**Your instructions**.
Your answer should hold exactly the lines from the one containing "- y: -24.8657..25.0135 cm" through the end of the material, and no others.

**Dataset excerpt**.
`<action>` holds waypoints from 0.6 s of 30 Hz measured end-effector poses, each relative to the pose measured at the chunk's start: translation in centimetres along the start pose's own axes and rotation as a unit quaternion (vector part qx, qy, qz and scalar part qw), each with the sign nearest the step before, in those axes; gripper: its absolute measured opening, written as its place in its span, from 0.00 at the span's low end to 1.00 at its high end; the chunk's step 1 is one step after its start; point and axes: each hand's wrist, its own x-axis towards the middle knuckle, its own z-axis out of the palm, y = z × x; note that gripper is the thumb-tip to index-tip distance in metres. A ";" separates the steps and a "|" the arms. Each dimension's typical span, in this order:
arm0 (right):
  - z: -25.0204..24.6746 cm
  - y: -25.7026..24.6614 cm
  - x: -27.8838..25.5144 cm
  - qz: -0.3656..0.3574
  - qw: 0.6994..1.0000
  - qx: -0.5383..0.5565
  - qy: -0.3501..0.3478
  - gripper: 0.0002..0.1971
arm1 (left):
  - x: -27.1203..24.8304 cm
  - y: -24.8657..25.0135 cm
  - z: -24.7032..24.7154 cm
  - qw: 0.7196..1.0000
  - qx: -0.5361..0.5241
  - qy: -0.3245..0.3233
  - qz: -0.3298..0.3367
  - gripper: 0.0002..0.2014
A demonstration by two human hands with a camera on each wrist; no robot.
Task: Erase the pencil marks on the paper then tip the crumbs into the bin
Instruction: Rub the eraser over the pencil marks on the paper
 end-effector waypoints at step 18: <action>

**Task output**.
  - y: -24.8657..25.0135 cm
  - z: -24.7032..24.7154 cm
  - qw: 0.7196..1.0000
  - qx: -0.5361..0.5241
  - qy: -0.3245..0.3233
  - qz: -0.3298..0.3367
  - gripper: 0.0002..0.2014
A demonstration by two human hands with a camera on each wrist; no robot.
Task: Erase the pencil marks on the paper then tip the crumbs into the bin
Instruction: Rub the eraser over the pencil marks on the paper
 end-effector waypoints at step 18: <action>

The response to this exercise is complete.